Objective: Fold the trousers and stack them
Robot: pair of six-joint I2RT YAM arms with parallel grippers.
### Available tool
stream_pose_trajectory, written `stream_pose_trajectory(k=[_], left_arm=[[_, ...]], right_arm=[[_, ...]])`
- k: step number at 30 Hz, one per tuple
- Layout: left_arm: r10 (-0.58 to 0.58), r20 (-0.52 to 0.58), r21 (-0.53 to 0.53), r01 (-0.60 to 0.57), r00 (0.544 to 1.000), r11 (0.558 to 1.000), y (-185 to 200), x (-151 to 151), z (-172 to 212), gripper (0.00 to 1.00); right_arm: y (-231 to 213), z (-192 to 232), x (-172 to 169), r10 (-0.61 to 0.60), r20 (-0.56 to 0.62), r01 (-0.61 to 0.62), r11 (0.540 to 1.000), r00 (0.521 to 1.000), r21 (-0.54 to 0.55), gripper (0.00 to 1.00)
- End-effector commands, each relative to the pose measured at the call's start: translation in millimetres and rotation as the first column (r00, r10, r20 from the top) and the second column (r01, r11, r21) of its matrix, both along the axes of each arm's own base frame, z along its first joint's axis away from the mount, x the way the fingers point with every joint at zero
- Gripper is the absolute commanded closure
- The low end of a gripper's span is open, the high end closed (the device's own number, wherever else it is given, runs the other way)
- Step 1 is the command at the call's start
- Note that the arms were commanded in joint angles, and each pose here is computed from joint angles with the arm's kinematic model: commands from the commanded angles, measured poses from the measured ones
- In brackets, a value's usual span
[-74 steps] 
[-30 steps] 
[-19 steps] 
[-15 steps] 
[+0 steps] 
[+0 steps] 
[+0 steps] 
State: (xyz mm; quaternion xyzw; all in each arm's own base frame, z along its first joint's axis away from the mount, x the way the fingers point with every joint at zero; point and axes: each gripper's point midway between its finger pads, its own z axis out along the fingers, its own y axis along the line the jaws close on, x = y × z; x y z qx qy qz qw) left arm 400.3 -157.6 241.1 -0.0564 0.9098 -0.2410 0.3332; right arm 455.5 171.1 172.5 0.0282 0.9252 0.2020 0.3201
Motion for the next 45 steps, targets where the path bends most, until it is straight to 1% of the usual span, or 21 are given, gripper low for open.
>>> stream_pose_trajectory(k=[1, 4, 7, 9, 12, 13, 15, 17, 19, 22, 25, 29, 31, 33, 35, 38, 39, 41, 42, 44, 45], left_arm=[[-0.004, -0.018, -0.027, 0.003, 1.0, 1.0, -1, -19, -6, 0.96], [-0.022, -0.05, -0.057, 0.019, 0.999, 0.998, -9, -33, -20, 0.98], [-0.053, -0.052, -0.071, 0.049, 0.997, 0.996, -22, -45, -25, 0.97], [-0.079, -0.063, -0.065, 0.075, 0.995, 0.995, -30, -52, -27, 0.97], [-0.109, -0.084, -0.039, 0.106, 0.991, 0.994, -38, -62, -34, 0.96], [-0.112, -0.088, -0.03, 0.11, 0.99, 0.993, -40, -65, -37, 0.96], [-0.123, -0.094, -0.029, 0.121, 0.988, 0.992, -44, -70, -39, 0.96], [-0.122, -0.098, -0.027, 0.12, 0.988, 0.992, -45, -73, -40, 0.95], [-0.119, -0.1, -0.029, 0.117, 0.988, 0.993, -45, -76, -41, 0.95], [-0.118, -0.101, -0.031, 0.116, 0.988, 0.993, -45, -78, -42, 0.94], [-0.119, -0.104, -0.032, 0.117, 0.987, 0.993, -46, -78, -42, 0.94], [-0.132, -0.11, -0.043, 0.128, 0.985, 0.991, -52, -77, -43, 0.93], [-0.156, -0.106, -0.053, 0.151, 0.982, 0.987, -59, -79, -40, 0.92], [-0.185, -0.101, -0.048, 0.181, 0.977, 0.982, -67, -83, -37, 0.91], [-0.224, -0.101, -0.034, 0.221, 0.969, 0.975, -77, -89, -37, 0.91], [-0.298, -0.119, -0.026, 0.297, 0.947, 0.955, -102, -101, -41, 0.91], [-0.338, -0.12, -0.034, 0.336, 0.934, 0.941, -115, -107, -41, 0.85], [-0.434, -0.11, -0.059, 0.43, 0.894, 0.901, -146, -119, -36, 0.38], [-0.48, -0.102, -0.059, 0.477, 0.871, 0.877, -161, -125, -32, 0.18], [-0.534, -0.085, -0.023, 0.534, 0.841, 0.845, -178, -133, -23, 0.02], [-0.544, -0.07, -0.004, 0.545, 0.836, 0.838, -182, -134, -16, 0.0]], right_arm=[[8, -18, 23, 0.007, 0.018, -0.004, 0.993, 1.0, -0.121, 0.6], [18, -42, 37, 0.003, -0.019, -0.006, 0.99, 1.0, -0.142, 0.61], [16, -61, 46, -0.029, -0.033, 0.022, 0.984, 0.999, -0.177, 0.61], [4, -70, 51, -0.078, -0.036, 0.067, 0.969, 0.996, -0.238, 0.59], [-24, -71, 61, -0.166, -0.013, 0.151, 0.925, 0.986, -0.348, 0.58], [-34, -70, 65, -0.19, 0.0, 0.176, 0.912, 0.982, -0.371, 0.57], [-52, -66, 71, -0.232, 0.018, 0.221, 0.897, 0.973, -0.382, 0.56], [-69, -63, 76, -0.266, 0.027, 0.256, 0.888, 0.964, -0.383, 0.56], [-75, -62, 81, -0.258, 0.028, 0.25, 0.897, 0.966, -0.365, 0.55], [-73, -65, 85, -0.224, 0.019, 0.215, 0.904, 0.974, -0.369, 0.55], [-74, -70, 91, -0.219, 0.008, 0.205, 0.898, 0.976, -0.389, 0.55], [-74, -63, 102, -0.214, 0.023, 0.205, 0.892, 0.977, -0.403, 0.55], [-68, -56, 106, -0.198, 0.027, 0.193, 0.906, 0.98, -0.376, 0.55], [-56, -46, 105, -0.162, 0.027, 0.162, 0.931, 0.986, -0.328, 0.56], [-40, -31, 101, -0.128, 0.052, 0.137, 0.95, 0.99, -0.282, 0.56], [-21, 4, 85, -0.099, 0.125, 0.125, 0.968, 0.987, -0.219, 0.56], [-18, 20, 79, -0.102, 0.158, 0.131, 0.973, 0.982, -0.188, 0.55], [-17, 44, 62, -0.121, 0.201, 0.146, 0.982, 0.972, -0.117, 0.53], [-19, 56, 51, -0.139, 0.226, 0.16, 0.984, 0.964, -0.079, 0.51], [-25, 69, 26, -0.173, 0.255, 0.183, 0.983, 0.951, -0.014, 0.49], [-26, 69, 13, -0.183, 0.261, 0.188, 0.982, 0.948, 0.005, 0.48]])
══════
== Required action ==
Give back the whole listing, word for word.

== Answer box ==
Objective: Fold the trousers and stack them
Robot: pair of six-joint I2RT YAM arms with parallel grippers.
### Available tool
stream_pose_trajectory, written `stream_pose_trajectory(k=[_], left_arm=[[_, ...]], right_arm=[[_, ...]])`
- k: step number at 30 Hz, one per tuple
- Layout: left_arm: r10 (-0.58 to 0.58), r20 (-0.52 to 0.58), r21 (-0.53 to 0.53), r01 (-0.60 to 0.57), r00 (0.544 to 1.000), r11 (0.558 to 1.000), y (-185 to 200), x (-151 to 151), z (-172 to 212), gripper (0.00 to 1.00); right_arm: y (-231 to 213), z (-192 to 232), x (-172 to 169), r10 (-0.61 to 0.60), r20 (-0.56 to 0.62), r01 (-0.61 to 0.62), r11 (0.540 to 1.000), r00 (0.521 to 1.000), r21 (-0.54 to 0.55), gripper (0.00 to 1.00)
- End-effector commands, each relative to the pose measured at the call's start: translation in millimetres and rotation as the first column (r00, r10, r20 from the top) and the second column (r01, r11, r21) of its matrix, both along the axes of each arm's own base frame, z along its first joint's axis away from the mount, x the way the fingers point with every joint at zero
- Gripper is the absolute commanded closure
- The low end of a gripper's span is open, the high end closed (the device's own number, wherever else it is given, runs the other way)
- Step 1 is the command at the call's start
- Note that the arms were commanded in joint angles, and each pose here is computed from joint angles with the arm's kinematic model: commands from the commanded angles, measured poses from the measured ones
- In brackets, a value's usual span
[-74 steps] 
[-30 steps] 
[-19 steps] 
[-15 steps] 
[+0 steps] 
[+0 steps] 
[+0 steps] 
State: (xyz mm; quaternion xyzw; all in each arm's own base frame, z along its first joint's axis away from the mount, x the way the fingers point with every joint at zero; point and axes: each gripper's point midway between its finger pads, its own z axis out along the fingers, its own y axis along the line the jaws close on, x = y × z; x y z qx qy qz qw) left arm 400.3 -157.6 241.1 -0.0564 0.9098 -0.2410 0.3332; right arm 455.5 171.1 172.5 0.0282 0.9252 0.2020 0.3201
Motion for the next 45 steps, targets where the path bends most, until it is straight to 1% of the usual span, or 21 are given, gripper low for open.
>>> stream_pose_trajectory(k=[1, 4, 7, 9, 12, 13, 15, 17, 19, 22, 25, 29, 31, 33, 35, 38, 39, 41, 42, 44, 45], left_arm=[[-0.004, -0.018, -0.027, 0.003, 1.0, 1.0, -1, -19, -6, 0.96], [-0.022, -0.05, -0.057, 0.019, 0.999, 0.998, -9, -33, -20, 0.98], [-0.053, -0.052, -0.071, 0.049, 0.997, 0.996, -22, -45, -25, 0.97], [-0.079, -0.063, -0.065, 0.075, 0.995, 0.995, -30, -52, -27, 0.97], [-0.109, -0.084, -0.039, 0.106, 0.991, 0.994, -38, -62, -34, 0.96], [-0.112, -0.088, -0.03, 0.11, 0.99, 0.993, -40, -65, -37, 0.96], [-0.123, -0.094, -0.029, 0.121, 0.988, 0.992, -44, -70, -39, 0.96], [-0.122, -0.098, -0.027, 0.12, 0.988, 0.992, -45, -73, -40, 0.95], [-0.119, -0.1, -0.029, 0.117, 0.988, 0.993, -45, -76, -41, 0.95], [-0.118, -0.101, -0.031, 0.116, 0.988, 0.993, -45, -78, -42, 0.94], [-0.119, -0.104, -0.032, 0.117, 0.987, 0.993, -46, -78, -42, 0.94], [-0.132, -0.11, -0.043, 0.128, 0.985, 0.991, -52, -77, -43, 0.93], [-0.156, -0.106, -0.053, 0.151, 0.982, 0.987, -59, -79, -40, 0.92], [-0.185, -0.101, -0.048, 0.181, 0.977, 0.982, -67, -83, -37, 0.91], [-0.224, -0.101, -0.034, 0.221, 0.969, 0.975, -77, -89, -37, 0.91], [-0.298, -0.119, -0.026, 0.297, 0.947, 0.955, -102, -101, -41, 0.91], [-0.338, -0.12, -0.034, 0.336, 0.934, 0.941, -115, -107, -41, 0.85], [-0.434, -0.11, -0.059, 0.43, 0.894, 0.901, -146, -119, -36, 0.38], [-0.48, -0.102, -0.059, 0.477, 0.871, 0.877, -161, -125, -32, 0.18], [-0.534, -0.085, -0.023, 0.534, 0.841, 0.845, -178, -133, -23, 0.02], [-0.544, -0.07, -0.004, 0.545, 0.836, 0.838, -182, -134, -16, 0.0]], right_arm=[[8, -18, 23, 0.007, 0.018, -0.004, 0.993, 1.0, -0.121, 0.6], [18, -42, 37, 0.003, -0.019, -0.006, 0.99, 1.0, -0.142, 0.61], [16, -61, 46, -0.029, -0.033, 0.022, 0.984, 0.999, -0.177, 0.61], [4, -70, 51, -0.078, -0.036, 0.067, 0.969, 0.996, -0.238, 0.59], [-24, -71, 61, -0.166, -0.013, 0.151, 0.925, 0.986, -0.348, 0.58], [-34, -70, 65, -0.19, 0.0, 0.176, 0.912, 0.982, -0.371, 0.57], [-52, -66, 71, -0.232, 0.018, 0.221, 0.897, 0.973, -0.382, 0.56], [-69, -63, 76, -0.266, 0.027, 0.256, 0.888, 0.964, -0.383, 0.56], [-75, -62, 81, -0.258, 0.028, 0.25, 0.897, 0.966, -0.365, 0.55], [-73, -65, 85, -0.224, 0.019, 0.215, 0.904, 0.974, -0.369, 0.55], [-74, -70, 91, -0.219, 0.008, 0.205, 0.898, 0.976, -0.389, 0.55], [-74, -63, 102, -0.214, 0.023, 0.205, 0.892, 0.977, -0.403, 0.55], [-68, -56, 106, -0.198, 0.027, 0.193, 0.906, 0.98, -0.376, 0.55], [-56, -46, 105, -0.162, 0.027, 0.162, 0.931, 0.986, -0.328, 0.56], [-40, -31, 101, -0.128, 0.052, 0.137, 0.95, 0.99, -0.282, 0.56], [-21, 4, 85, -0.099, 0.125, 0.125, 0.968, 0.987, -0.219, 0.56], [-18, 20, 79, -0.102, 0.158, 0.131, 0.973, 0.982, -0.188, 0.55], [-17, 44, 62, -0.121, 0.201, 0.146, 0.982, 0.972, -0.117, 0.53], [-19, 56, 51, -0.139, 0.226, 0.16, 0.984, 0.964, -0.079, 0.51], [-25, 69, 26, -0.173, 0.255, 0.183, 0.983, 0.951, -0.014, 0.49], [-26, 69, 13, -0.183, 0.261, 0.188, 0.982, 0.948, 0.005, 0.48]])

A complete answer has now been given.